Article Critique

Introduction

This article attempts to analyze the concerns that are recently being raised concerning genetic screening especially to the newborns. In addition, most individuals are carriers or already have faulty genes that are responsible for the occurrence of numerous genetic-related disorders such as single cell anemia, hemophilia, Down syndrome, Tay-Sachs disease, Alzheimer`s disease, muscular dystrophy, and others. However, early screening for most of these diseases can have clinical benefits to the newborns (Pollack, 2010). This paper focuses on the summary and critical analysis of this article.

Summary of the article

The author of this article stipulates that, most parents were initially faced with challenges of whether to undergo genetic testing or not. Others failed to embrace genetic testing due to a myriad of factors that were associated with this process, including the high cost, the associated risks, steps to take when the results show the presence of a genetic disorder, technological limits of the screening process, among others. For example, initially, genetic testing was being conducted through the use of amniocentesis method, and this method was associated with the occurrence of miscarriages among the pregnant women who wanted to know the genetic characteristics of their offspring. However, technological innovations led to the development of another method of genetic testing, tandem mass spectrometry, which facilitates the identification of various genetic conditions at a lower cost and risks (Pollack, 2010).

However, there is need for the public health authorities and other responsible health care professionals to consider all the clinical implications that are associated with genetic testing, including cost and implications of the unfavorable results to parents and families. According to the author, there genetic testing should be regulated in such a way that it benefits the screened population, and the cost of testing, treatment and counseling be affordable to most individuals. In addition, confidentiality and informed consent should be upheld while conducting genetic testing.

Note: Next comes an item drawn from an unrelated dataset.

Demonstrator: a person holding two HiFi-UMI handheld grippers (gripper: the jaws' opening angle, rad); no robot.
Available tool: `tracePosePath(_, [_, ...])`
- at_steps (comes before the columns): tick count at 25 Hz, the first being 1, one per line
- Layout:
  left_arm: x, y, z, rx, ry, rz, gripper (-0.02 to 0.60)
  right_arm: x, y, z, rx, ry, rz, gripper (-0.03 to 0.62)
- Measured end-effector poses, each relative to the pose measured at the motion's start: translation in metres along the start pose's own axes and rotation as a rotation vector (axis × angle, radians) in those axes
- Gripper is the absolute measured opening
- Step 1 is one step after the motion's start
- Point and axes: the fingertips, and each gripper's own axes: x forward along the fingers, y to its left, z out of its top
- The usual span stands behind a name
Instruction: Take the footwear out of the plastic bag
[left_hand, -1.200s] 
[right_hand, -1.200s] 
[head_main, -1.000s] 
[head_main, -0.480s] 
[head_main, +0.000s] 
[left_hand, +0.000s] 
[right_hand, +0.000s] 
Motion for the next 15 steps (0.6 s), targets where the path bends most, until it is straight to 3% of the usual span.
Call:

Apparently, though tandem mass spectrometry is cheaper, it is a bit expensive to some genetic conditions, especially those which require frequent testing. For example, fragile X, one of the most inheritable forms of intellectual disability, is a complicated disorder that requires frequent genetic testing in order to accurately determine its outcomes, such as prematutation carriers and full mutations (Pollack, 2010). Diagnosing this disorder is more challenging since the same number of repeats can show different symptoms or even fail to display any symptom at all. However, frequent testing can prevent cases of incorrect diagnosing and treatment of this disorder.

Critical Analysis

I concur with the author`s argument that the cost of genetic testing should be set in such a way that most parents can afford it. Most Americans are middle class and low income earners and thus cannot afford to raise funds for genetic screening. Reducing this cost would enable more parents to embrace genetic testing as a healthy behavior. In addition, I support regulations that authorizes genetic testing be done followed by counseling of parents whose newborns either genetic disorders or are carriers (Pollack, 2010). This counseling helps these parents to cope the associated concerns such as depression and anxiety. This article helps psychologists to contemplate the mental and environmental situations that effect human beings and ways of curbing or managing them. For example, through counseling, parents manage to control stress, depression or anxiety.

Conclusion

I think genetic testing is beneficial to couples as it helps them to know the genetic characteristics of their newborns. Early detection of some genetic diseases may have some health benefits to an individual, which in the long run prolongs their lifespan. For this reason, genetic screening should be offered at an affordable cost, as well as genetic counseling to parents whose children have genetic disorders.

References

Pollack, H. (2010). Put to the test: As genetic screening gets cheaper and easier, it’s raising questions that health-care providers aren’t prepared to answer. The American Prospect, 21(9), 21-24. Retrieved from Opposing Viewpoints in Context database.